In which lines of the data does the string "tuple" appear? Copy every one.

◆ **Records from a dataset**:
----
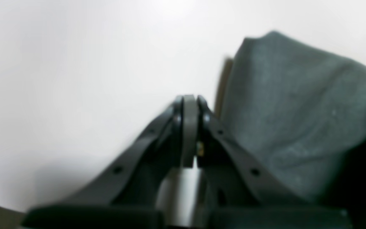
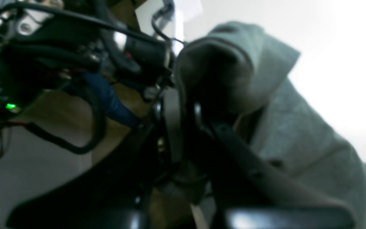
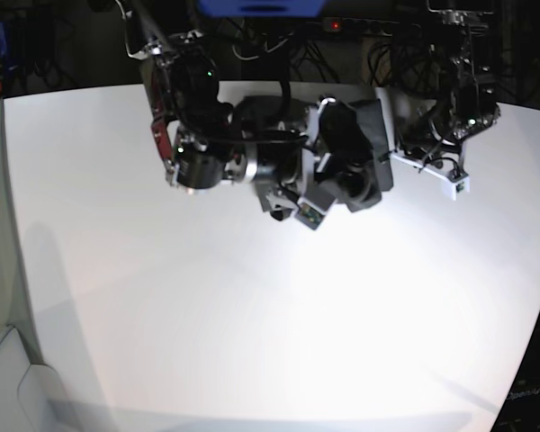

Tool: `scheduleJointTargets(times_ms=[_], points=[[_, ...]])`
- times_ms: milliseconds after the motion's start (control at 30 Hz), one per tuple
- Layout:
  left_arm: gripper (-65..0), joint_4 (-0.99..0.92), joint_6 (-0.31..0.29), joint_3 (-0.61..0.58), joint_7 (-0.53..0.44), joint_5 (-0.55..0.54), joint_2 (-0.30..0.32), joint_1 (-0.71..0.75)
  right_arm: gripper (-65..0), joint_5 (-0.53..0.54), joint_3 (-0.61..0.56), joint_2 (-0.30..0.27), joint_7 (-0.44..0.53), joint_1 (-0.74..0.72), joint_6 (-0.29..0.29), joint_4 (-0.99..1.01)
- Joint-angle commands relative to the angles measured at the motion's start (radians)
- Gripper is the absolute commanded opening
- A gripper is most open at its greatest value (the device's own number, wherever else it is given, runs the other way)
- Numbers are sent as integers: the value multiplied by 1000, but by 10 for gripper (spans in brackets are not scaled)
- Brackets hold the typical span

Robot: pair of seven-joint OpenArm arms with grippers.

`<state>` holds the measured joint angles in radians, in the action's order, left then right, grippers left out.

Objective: Layout the t-shirt on the table in an organized manner, then fold the t-shirt properly
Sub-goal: 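Press and tuck the folded bundle with both grippers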

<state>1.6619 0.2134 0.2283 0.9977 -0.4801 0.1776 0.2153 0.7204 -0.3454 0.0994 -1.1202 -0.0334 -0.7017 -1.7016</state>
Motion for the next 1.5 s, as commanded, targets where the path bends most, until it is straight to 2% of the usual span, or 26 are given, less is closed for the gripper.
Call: scheduleJointTargets(times_ms=[0, 433, 600, 800, 900, 1100, 1167, 1400, 1467], points=[[-648, 11, 4, 3, 6, 10, 7, -4, -650, 28, -1, 9, 30, -30, 4, 2], [-648, 7, 4, 3, 6, 10, 26, -23, -650, 26, -5, 29, 32, -84, 4, 147], [-648, 7, 4, 3, 6, 7, 26, -26, -606, 26, -5, 46, 55, -84, 4, 148], [-648, 7, 4, 3, 6, 10, 26, -26, -586, 26, -28, 49, 70, -84, 4, 151], [-648, 7, 4, 3, 6, 10, 26, -24, -524, 26, -79, 49, 70, -84, 4, 151], [-648, 14, 4, 3, 6, 10, 26, -23, -339, 28, -134, 47, 71, -86, 4, 134], [-648, 16, 4, 3, 6, 10, 26, -20, -299, 28, -131, 46, 71, -86, 4, 114], [-648, 28, 4, 9, 6, 2, 72, 11, -285, 29, -133, 44, 71, -107, 4, 42], [-648, 57, 4, 44, 6, 2, 84, 23, -285, 29, -133, 44, 68, -105, 4, 18]])
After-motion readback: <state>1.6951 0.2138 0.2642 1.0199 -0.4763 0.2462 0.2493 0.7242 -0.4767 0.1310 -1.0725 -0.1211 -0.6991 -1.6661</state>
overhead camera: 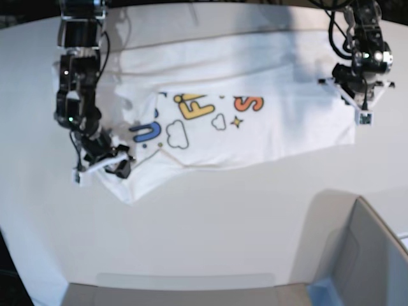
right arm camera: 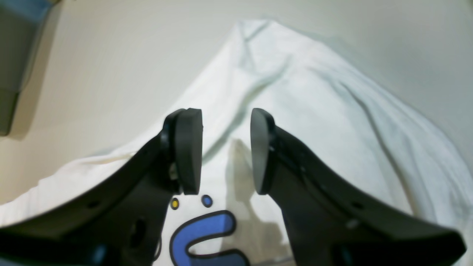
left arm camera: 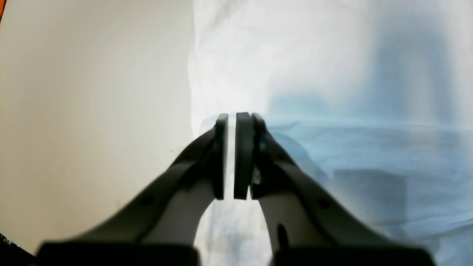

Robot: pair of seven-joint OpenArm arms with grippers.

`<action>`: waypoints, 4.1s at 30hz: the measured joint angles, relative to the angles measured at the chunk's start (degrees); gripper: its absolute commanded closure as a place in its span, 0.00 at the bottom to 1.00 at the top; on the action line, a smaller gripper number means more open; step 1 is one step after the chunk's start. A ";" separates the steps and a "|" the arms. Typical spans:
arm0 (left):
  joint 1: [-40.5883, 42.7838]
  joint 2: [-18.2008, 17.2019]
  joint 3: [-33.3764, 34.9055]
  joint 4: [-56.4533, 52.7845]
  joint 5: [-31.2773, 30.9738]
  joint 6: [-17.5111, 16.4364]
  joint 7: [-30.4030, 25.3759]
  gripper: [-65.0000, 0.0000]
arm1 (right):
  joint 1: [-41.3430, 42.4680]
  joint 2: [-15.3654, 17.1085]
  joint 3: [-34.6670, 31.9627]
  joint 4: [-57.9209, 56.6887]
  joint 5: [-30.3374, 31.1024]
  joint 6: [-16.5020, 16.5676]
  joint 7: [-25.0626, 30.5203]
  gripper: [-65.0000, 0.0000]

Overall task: Layout the t-shirt on the table in an organized manner, then fold the t-shirt properly
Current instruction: 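Move the right gripper down to the shirt's hem corner and grasp it, then move the left gripper to the hem corner beside it and grasp it, then lift the hem with both grippers and fold it over toward the shoulder band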

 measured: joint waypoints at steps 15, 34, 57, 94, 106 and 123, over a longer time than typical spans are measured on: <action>-1.38 0.04 0.04 0.00 -0.02 0.00 0.13 0.94 | 6.88 -1.51 -0.24 -13.64 0.11 -0.17 6.56 0.66; -1.38 0.00 0.04 0.00 0.00 0.00 0.02 0.94 | 5.73 -4.83 -2.64 -12.46 0.55 -0.20 6.51 0.66; -21.68 -0.46 0.02 -20.31 0.13 0.61 -1.01 0.53 | 7.52 -4.13 -2.89 -17.49 0.63 0.33 10.71 0.66; -24.04 -5.22 5.79 -38.32 -0.42 -0.20 -13.20 0.92 | 10.91 -3.08 -3.13 -22.12 0.46 0.26 10.21 1.00; -22.77 -5.16 5.64 -32.92 -0.22 -0.20 -14.64 1.00 | 8.87 -3.08 -3.15 -14.23 0.17 0.24 10.01 1.00; -15.15 -3.76 -3.10 -17.31 -0.17 0.00 -13.84 1.00 | -0.94 -2.97 -2.49 6.29 0.46 -0.13 2.95 1.00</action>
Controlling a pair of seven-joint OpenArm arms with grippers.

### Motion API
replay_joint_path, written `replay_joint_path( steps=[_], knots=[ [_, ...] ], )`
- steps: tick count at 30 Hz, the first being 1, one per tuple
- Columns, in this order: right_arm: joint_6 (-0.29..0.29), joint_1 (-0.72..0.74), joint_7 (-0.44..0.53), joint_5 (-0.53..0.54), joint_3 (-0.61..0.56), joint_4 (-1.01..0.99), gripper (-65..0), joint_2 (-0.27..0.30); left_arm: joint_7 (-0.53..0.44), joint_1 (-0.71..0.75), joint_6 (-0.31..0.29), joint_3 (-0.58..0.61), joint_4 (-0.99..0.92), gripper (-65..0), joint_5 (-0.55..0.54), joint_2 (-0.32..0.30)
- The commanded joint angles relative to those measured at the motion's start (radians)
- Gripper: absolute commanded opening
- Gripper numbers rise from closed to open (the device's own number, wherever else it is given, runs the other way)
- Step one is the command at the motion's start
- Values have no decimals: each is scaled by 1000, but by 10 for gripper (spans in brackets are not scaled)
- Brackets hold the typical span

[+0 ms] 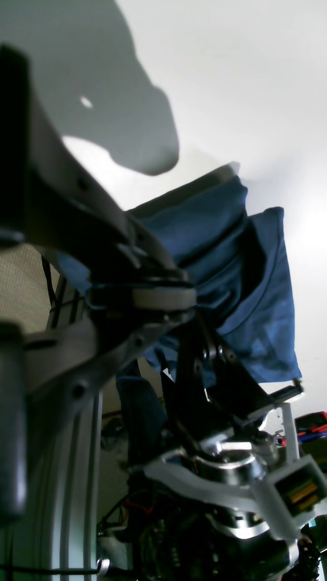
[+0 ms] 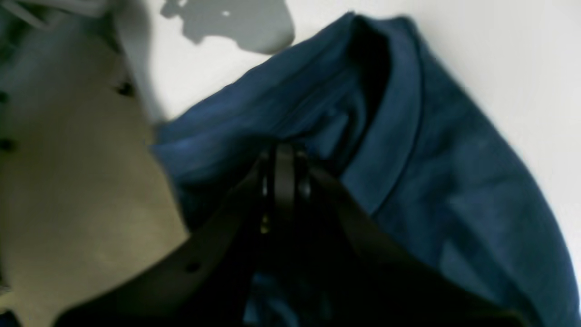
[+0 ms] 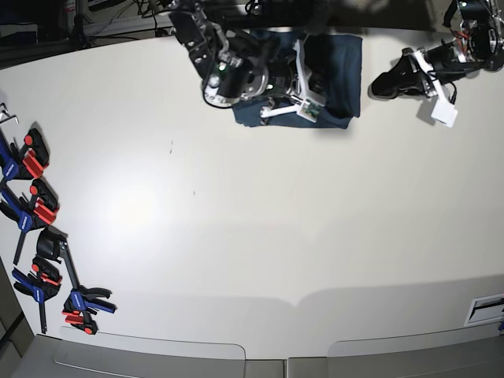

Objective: Fold the T-shirt properly
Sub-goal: 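Grasp the folded shirt bundle with the right gripper, then carry the folded shirt with the right gripper toward the clamps and release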

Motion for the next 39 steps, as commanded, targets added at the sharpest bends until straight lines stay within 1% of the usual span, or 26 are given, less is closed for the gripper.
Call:
replay_joint_path(
  steps=[1, 4, 7, 11, 16, 17, 19, 20, 23, 27, 30, 34, 39],
  knots=[
    [6, 11, 26, -3, -16, 16, -650, -6, -13, -3, -9, -4, 15, -650, -25, -14],
    [6, 10, 27, -16, -49, 15, -650, -6, -13, -3, -9, -4, 15, -650, -25, -14],
    [6, 10, 25, -16, -58, 2, -650, -6, -20, -3, -9, -4, 15, -650, -24, -14],
    [6, 11, 23, -43, -58, -56, -650, -5, -21, -3, -9, -4, 15, -650, -25, -14],
    [6, 20, 24, -47, -57, -157, -650, -6, -28, -3, -9, -4, 15, -650, -24, -14],
    [6, 27, 26, -56, -57, -179, -650, -6, -28, -3, -9, -4, 15, -650, -24, -14],
    [6, 45, 45, -108, -56, -218, -650, -6, -28, -3, -9, -4, 15, -650, -24, -14],
    [-11, 56, 59, -136, -53, -237, -650, -6, -27, -3, -9, -4, 15, -650, -24, -14],
    [-90, 81, 107, -198, -21, -280, -650, -6, -28, -3, -9, -4, 15, -650, -24, -14],
    [-155, 108, 151, -230, 71, -313, -650, -6, -28, -3, -9, -4, 15, -650, -24, -14],
    [-200, 119, 175, -229, 179, -313, -650, -6, -31, -3, -9, -4, 15, -650, -24, -14],
    [-249, 135, 209, -228, 359, -313, -650, -6, -35, -3, -9, -4, 15, -650, -24, -14],
    [-298, 163, 214, -213, 596, -313, -650, 1, -35, -3, -9, -5, 15, -650, -24, -14]
  ],
)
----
◆ **Written reply**:
- times_ms: milliseconds after the motion's start (control at 30 Hz), one per tuple
- steps: tick count at 30 Hz, the first being 1, one per tuple

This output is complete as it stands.